‘He ascended into heaven, and sitteth at the right hand of God the Father Almighty’
Timothy Cross continues looking at the Apostles’ Creed
Forty days after Jesus’ victorious resurrection, Scripture tells us that Christ ‘was taken up into heaven and sat down at the right hand of God’ (Mark 16:19).
Luke recorded this event in some detail. He wrote how, on the Mount of Olives, ‘as they were looking on, he was lifted up, and a cloud took him out of their sight’ (Acts 1:9).
Fittingly then, the incomparable Christ who is the eternal Son of God both entered into and exited from this world in a supernatural manner.
Christ’s ascension was his homecoming. We can only imagine the scene of triumph and jubilation as he re-entered heaven’s glory, having accomplished his mission of procuring the salvation of God’s elect.
Psalm 24, however, gives us prophetic insight into that scene of triumphant joy: ‘Lift up your heads, O gates! And be lifted up, O ancient doors! … Who is the King of glory? The Lord, strong and mighty, the Lord, mighty in battle!’
Surprisingly, Christ’s ascension is rarely considered. Yet it has great pastoral implications for believers. John Calvin explained: ‘By his ascension into heaven he has opened to us the gate of the kingdom of heaven which was closed to everyone in Adam.
‘In fact he has entered into heaven with our human nature, in our name as it were, so that in him we already possess heaven through hope and sit with him in the heavenly realms. And it is for our good that he has entered into God’s sanctuary – a sanctuary not made by man’s hand’.
The Lord Jesus described heaven as ‘My Father’s house’, and went on to say to his disciples that he was going there ‘to prepare a place for you’ (John 14:1-2).
Heaven then is a prepared place for a prepared people. By his atoning death the Lord Jesus has made his people fit for heaven – and ever since his ascension the Lord Jesus has been getting heaven ready for his people!
‘Jesus Christ has gone into heaven and is at the right hand of God, with angels, authorities and powers subject to him’ (1 Peter 3:22). Christ’s coronation followed his ascension.
‘The right hand of God’ refers to the place of supreme honour, authority, power and pre-eminence. God the Father bestowed on his Son the highest honour and accolade because of the perfection of his redeeming work.
Christ was ‘crowned with glory and honour because of the suffering of death’ (Hebrews 2:9). ‘He … became obedient unto death, even death on a cross. Therefore God has highly exalted him and bestowed on him the name which is above every name’ (Philippians 2:8-9). At God’s right hand, Christ is both an exalted king and eternal priest.
The head that once was crowned with thorns
Is crowned with glory now
A royal diadem adorns
The mighty Victor’s brow.
The highest place that heaven affords
Is his by sovereign right
The King of kings and Lord of lords
And heaven’s eternal light.
Christians contend for Christ’s crown and covenant. Jesus reigns! From his exalted position, he rules over all things for the glory of his name and blessing of his church – the people he died to redeem.

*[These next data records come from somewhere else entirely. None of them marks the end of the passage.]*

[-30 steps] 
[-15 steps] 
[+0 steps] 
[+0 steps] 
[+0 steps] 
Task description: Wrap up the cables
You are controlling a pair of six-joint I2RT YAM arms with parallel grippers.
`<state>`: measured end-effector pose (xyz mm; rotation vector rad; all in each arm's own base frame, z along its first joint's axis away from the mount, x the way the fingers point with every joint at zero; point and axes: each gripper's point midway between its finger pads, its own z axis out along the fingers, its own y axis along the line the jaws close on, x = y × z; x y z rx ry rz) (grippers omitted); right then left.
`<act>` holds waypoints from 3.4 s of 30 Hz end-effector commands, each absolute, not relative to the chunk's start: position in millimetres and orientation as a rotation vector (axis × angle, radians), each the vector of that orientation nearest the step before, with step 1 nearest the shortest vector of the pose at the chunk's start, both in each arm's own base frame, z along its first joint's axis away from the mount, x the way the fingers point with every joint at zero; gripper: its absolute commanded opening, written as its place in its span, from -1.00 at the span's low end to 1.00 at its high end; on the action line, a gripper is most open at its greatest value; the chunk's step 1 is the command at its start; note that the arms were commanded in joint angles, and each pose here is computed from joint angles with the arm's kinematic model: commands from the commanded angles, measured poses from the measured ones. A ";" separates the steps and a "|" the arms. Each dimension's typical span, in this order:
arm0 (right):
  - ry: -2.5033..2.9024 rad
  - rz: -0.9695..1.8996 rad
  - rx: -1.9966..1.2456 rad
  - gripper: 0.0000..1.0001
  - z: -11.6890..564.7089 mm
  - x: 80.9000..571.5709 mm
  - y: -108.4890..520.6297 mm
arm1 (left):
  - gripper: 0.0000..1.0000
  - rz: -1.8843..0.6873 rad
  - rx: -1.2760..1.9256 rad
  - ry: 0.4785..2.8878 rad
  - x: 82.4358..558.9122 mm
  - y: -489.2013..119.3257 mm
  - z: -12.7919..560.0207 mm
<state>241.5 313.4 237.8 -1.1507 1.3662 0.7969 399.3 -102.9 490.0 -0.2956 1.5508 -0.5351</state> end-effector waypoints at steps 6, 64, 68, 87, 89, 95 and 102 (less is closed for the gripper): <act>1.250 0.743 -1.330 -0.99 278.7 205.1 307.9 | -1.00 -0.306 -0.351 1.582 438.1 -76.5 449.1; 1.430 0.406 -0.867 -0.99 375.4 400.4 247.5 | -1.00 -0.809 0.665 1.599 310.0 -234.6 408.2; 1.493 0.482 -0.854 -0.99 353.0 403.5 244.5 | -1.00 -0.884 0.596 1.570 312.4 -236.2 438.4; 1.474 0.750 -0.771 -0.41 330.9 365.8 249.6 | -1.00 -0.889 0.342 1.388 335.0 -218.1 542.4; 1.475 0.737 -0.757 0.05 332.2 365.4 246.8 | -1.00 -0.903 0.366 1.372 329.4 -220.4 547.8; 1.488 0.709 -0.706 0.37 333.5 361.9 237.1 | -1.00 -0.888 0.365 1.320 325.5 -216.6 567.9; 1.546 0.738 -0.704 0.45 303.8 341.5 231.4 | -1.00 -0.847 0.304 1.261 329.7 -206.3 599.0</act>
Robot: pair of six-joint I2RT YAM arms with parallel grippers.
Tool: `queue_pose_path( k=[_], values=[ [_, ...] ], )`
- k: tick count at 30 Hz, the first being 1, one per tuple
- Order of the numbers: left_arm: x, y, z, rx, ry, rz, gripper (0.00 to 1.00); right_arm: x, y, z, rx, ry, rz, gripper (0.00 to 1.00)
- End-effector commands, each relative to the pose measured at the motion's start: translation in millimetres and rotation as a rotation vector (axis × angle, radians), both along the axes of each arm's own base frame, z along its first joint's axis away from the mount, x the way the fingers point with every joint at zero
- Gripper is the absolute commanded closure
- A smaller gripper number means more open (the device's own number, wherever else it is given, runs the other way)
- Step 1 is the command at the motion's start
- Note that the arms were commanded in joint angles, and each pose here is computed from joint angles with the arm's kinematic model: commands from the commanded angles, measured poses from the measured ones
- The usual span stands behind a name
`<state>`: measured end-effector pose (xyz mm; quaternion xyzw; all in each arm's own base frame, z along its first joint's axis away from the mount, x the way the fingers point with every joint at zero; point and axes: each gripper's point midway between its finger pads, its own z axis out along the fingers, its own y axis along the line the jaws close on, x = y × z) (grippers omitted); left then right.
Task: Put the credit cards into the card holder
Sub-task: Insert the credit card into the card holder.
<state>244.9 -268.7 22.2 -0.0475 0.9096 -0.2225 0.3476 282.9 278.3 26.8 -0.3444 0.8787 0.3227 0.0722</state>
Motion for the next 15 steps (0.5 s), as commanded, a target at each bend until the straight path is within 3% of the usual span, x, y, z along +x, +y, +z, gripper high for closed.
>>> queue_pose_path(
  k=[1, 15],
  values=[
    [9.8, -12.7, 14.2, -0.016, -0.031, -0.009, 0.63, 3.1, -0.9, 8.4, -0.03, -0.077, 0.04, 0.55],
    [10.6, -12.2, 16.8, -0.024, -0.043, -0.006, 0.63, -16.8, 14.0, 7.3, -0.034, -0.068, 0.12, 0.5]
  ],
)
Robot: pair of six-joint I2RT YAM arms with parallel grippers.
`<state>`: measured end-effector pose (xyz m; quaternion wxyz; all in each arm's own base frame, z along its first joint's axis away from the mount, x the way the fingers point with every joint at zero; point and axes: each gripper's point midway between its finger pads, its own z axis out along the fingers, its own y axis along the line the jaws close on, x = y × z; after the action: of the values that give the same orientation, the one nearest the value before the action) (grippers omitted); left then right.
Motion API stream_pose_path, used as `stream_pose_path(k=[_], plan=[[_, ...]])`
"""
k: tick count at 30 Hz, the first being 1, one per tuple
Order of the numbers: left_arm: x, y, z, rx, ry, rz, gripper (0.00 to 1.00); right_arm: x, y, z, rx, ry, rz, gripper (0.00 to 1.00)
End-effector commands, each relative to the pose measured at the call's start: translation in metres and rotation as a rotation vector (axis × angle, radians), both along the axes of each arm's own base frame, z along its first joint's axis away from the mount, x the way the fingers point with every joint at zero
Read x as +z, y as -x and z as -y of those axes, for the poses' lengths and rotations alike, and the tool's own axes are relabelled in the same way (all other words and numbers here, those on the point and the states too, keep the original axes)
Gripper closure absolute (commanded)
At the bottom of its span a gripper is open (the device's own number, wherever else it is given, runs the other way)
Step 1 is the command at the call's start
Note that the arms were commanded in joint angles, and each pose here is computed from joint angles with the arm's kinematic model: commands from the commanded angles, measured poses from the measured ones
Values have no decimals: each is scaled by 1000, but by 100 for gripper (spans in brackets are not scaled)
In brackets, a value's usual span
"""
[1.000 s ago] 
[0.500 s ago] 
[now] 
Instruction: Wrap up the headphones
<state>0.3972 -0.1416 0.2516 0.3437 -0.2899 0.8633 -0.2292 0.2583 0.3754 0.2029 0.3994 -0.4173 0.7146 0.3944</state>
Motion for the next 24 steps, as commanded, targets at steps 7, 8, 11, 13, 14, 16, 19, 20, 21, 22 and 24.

God the Father ‘raised him from the dead and made him sit at his right hand in the heavenly places, far above all rule and authority and power and dominion and above every name that is named … and he has put all things under his feet and has made him the head over all things for the church’ (Ephesians 1:20-22).
Whilst Christ’s ascension marked the completion and conclusion of his earthly mission, paradoxically, his ministry still continues. At God’s right hand he prays for his own. ‘Christ Jesus is at the right hand of God, who indeed intercedes for us’ (Romans 8:34). ‘He always lives to make intercession for them’ (Hebrews 7:25).
Christ’s intercession is a facet of his high priestly ministry. The Old Testament priesthood was instituted to offer sacrifices for sin and make supplications to God. At Calvary, Christ offered his own self once for all as a perfect sacrifice for the sins of all God’s elect.
Now, by his continual intercession, he keeps his people in the benefit of his sacrifice. ‘If any one does sin, we have an advocate with the Father, Jesus Christ the righteous’ (1 John 2:1).
He pleads our case by pleading his case! He has fully atoned for our sins and God the Father accepts us on the basis of his finished work. His sacrifice is complete. His supplication will continue until we are saved to sin no more. Blessed be his name!